- Task goal: The copy you produce must repeat each record exactly and contain no pictures.

[Records from a data collection]
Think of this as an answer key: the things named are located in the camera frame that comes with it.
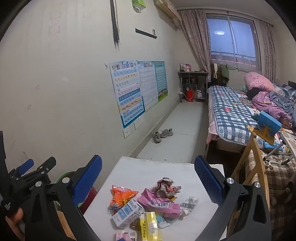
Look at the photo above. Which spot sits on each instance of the heap of hanging clothes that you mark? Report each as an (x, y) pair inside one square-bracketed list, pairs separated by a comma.
[(218, 75)]

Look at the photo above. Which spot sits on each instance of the grey shoe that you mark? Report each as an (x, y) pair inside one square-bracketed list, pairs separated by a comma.
[(166, 132), (156, 138)]

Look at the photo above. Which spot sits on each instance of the teal wall poster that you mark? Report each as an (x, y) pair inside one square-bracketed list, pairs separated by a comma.
[(161, 81)]

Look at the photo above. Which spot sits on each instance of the yellow carton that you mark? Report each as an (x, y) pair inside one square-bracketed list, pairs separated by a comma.
[(150, 228)]

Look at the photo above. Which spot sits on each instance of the large blue chart poster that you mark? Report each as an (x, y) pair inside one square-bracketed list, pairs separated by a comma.
[(127, 92)]

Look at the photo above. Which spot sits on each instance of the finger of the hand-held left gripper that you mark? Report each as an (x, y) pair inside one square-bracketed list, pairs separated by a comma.
[(45, 168), (26, 166)]

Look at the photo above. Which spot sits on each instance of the window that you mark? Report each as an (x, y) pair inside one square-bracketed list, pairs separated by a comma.
[(233, 39)]

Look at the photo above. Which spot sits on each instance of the red bin with green rim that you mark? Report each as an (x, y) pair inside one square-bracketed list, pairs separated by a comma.
[(61, 176)]

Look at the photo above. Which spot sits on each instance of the grey blue clothing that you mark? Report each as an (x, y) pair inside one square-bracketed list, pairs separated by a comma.
[(279, 99)]

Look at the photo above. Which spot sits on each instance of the yellow wrapper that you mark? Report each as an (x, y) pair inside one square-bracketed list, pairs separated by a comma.
[(172, 198)]

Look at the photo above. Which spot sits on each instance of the person's left hand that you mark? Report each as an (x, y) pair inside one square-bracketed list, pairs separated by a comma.
[(13, 222)]

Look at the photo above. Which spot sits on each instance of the white and blue milk carton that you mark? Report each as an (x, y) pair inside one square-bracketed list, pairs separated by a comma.
[(127, 213)]

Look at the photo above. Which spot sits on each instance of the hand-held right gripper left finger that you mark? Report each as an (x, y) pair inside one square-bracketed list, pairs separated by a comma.
[(89, 178)]

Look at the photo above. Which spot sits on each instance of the yellow toy crane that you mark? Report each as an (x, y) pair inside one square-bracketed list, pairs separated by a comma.
[(262, 133)]

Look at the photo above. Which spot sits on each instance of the black wall rail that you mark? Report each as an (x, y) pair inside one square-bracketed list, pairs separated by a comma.
[(145, 33)]

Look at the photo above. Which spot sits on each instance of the black wall strip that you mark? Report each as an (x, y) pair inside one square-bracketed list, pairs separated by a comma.
[(115, 23)]

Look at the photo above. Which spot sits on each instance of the brown checkered blanket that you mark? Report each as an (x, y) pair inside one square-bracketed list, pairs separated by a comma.
[(282, 185)]

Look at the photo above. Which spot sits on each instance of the orange snack bag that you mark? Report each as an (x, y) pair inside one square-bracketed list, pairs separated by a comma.
[(122, 194)]

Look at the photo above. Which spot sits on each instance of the clear silver wrapper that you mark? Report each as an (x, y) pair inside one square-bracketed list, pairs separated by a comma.
[(189, 204)]

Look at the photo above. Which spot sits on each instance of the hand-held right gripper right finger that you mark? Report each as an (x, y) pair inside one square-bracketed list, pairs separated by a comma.
[(205, 177)]

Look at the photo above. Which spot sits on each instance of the purple blanket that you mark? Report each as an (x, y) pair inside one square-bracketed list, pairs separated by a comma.
[(268, 104)]

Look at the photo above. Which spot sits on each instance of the green tissue box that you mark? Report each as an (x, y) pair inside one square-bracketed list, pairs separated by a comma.
[(138, 4)]

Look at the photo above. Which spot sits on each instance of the white wall socket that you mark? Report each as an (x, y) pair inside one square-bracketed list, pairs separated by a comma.
[(138, 122), (126, 134)]

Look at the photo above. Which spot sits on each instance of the brown gold packet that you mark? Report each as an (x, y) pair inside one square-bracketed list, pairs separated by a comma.
[(135, 225)]

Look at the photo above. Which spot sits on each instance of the light blue wrapper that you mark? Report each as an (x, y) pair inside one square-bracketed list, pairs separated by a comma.
[(163, 222)]

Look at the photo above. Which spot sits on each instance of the red bucket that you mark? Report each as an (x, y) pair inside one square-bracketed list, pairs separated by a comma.
[(189, 95)]

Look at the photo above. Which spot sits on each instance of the pink snack bag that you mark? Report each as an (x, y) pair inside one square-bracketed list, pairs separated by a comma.
[(159, 206)]

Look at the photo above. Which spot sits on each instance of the patterned pink curtain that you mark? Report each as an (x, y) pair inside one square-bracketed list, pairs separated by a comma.
[(196, 41), (269, 51)]

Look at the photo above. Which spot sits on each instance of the white chart poster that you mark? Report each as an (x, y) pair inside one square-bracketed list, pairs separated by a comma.
[(149, 85)]

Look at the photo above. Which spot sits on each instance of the pink box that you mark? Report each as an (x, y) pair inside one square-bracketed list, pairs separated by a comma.
[(186, 67)]

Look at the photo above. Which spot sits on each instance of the pink bed sheet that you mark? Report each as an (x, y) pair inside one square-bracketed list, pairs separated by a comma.
[(211, 134)]

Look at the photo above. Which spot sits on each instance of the cartoon printed board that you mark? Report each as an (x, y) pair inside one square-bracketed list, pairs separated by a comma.
[(288, 141)]

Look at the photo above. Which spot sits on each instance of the blue book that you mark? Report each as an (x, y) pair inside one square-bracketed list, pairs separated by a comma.
[(269, 121)]

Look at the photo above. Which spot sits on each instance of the wall air conditioner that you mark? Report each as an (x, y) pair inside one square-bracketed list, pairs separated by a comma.
[(167, 11)]

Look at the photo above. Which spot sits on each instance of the wooden chair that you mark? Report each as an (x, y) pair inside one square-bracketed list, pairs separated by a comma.
[(252, 157)]

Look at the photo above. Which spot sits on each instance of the small pink packet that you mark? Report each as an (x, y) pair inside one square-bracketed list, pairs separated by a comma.
[(126, 236)]

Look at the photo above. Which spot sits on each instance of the bed with patterned blanket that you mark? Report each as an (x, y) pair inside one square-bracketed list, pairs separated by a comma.
[(229, 109)]

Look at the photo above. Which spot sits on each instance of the black garment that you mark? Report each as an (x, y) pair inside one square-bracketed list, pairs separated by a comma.
[(253, 92)]

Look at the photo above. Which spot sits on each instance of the pink pillow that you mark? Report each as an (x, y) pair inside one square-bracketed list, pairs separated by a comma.
[(257, 81)]

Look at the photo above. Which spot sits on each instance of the crumpled pink white wrapper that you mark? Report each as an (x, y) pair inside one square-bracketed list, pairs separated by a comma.
[(165, 185)]

- Problem solution:
Think of this as an answer key: the things named are located in the camera frame that comes with it.
Look at the photo above. Which spot sits on each instance of the heap of hanging clothes that you mark? Report each as an (x, y) pair inside one square-bracketed list, pairs separated by a comma.
[(218, 75)]

Look at the photo above. Which spot sits on each instance of the grey shoe that you mark? Report each as an (x, y) pair inside one square-bracketed list, pairs separated by a comma.
[(166, 132), (156, 138)]

Look at the photo above. Which spot sits on each instance of the teal wall poster that you mark? Report each as an (x, y) pair inside one square-bracketed list, pairs separated by a comma.
[(161, 81)]

Look at the photo above. Which spot sits on each instance of the yellow carton that you mark? Report each as an (x, y) pair inside one square-bracketed list, pairs separated by a comma.
[(150, 228)]

Look at the photo above. Which spot sits on each instance of the large blue chart poster that you mark? Report each as an (x, y) pair inside one square-bracketed list, pairs separated by a comma.
[(127, 92)]

Look at the photo above. Which spot sits on each instance of the finger of the hand-held left gripper that you mark? Report each as an (x, y) pair inside one square-bracketed list, pairs separated by a comma.
[(45, 168), (26, 166)]

Look at the photo above. Which spot sits on each instance of the window that you mark? Report each as an (x, y) pair inside one square-bracketed list, pairs separated by a comma.
[(233, 39)]

Look at the photo above. Which spot sits on each instance of the red bin with green rim that you mark? Report each as an (x, y) pair inside one square-bracketed list, pairs separated by a comma.
[(61, 176)]

Look at the photo above. Which spot sits on each instance of the grey blue clothing that you mark? Report each as an (x, y) pair inside one square-bracketed list, pairs separated by a comma.
[(279, 99)]

Look at the photo above. Which spot sits on each instance of the yellow wrapper that you mark? Report each as an (x, y) pair inside one square-bracketed list, pairs separated by a comma.
[(172, 198)]

Look at the photo above. Which spot sits on each instance of the person's left hand that you mark? Report each as an (x, y) pair inside one square-bracketed list, pairs separated by a comma.
[(13, 222)]

Look at the photo above. Which spot sits on each instance of the white and blue milk carton that you mark? Report each as an (x, y) pair inside one square-bracketed list, pairs separated by a comma.
[(127, 213)]

Look at the photo above. Which spot sits on each instance of the hand-held right gripper left finger that you mark? Report each as an (x, y) pair inside one square-bracketed list, pairs separated by a comma.
[(89, 178)]

Look at the photo above. Which spot sits on each instance of the yellow toy crane that you mark? Report each as an (x, y) pair inside one square-bracketed list, pairs separated by a comma.
[(262, 133)]

Look at the photo above. Which spot sits on each instance of the black wall rail that you mark? Report each as an (x, y) pair inside one square-bracketed list, pairs separated by a comma.
[(145, 33)]

Look at the photo above. Which spot sits on each instance of the black wall strip that you mark? Report each as an (x, y) pair inside one square-bracketed list, pairs separated by a comma.
[(115, 23)]

Look at the photo above. Which spot sits on each instance of the brown checkered blanket that you mark? Report each as an (x, y) pair inside one square-bracketed list, pairs separated by a comma.
[(282, 185)]

Look at the photo above. Which spot sits on each instance of the orange snack bag that you mark? Report each as an (x, y) pair inside one square-bracketed list, pairs separated by a comma.
[(122, 194)]

Look at the photo above. Which spot sits on each instance of the clear silver wrapper that you mark? Report each as an (x, y) pair inside one square-bracketed list, pairs separated by a comma.
[(189, 204)]

Look at the photo above. Which spot sits on each instance of the hand-held right gripper right finger that you mark? Report each as an (x, y) pair inside one square-bracketed list, pairs separated by a comma.
[(205, 177)]

Look at the photo above. Which spot sits on each instance of the purple blanket that you mark? Report each as an (x, y) pair inside one square-bracketed list, pairs separated by a comma.
[(268, 104)]

Look at the photo above. Which spot sits on each instance of the green tissue box that you mark? Report each as an (x, y) pair inside one square-bracketed list, pairs separated by a comma.
[(138, 4)]

Look at the photo above. Which spot sits on each instance of the white wall socket that you mark? Report each as an (x, y) pair inside one square-bracketed list, pairs separated by a comma.
[(138, 122), (126, 134)]

Look at the photo above. Which spot sits on each instance of the brown gold packet that you mark? Report each as an (x, y) pair inside one square-bracketed list, pairs separated by a comma.
[(135, 225)]

Look at the photo above. Which spot sits on each instance of the light blue wrapper that you mark? Report each as an (x, y) pair inside one square-bracketed list, pairs separated by a comma.
[(163, 222)]

Look at the photo above. Which spot sits on each instance of the red bucket that you mark? Report each as an (x, y) pair inside one square-bracketed list, pairs separated by a comma.
[(189, 95)]

Look at the photo above. Which spot sits on each instance of the pink snack bag that you mark? Report each as an (x, y) pair inside one square-bracketed list, pairs separated by a comma.
[(159, 206)]

Look at the photo above. Which spot sits on each instance of the patterned pink curtain that you mark? Report each as an (x, y) pair inside one square-bracketed list, pairs separated by a comma.
[(196, 41), (269, 51)]

Look at the photo above. Which spot sits on each instance of the white chart poster that you mark? Report each as an (x, y) pair inside one square-bracketed list, pairs separated by a comma.
[(149, 85)]

Look at the photo above. Which spot sits on each instance of the pink box that you mark? Report each as an (x, y) pair inside one square-bracketed list, pairs separated by a comma.
[(186, 67)]

Look at the photo above. Which spot sits on each instance of the pink bed sheet that you mark? Report each as an (x, y) pair inside one square-bracketed list, pairs separated by a comma.
[(211, 134)]

Look at the photo above. Which spot sits on each instance of the cartoon printed board that you mark? Report each as an (x, y) pair inside one square-bracketed list, pairs separated by a comma.
[(288, 141)]

Look at the photo above. Which spot sits on each instance of the blue book that you mark? Report each as an (x, y) pair inside one square-bracketed list, pairs separated by a comma.
[(269, 121)]

Look at the photo above. Which spot sits on each instance of the wall air conditioner that you mark? Report each as an (x, y) pair inside one square-bracketed list, pairs separated by a comma.
[(167, 11)]

Look at the photo above. Which spot sits on each instance of the wooden chair that you mark? Report each as an (x, y) pair inside one square-bracketed list, pairs separated by a comma.
[(252, 157)]

Look at the photo above. Which spot sits on each instance of the small pink packet that you mark? Report each as an (x, y) pair inside one square-bracketed list, pairs separated by a comma.
[(126, 236)]

Look at the photo above. Which spot sits on each instance of the bed with patterned blanket that you mark? Report each as an (x, y) pair inside one square-bracketed list, pairs separated by a comma.
[(229, 109)]

Look at the photo above. Which spot sits on each instance of the black garment that you mark? Report each as an (x, y) pair inside one square-bracketed list, pairs separated by a comma.
[(253, 92)]

Look at the photo above. Which spot sits on each instance of the pink pillow that you mark? Report each as an (x, y) pair inside one square-bracketed list, pairs separated by a comma.
[(257, 81)]

Look at the photo above. Which spot sits on each instance of the crumpled pink white wrapper that you mark? Report each as an (x, y) pair inside one square-bracketed list, pairs separated by a comma.
[(165, 185)]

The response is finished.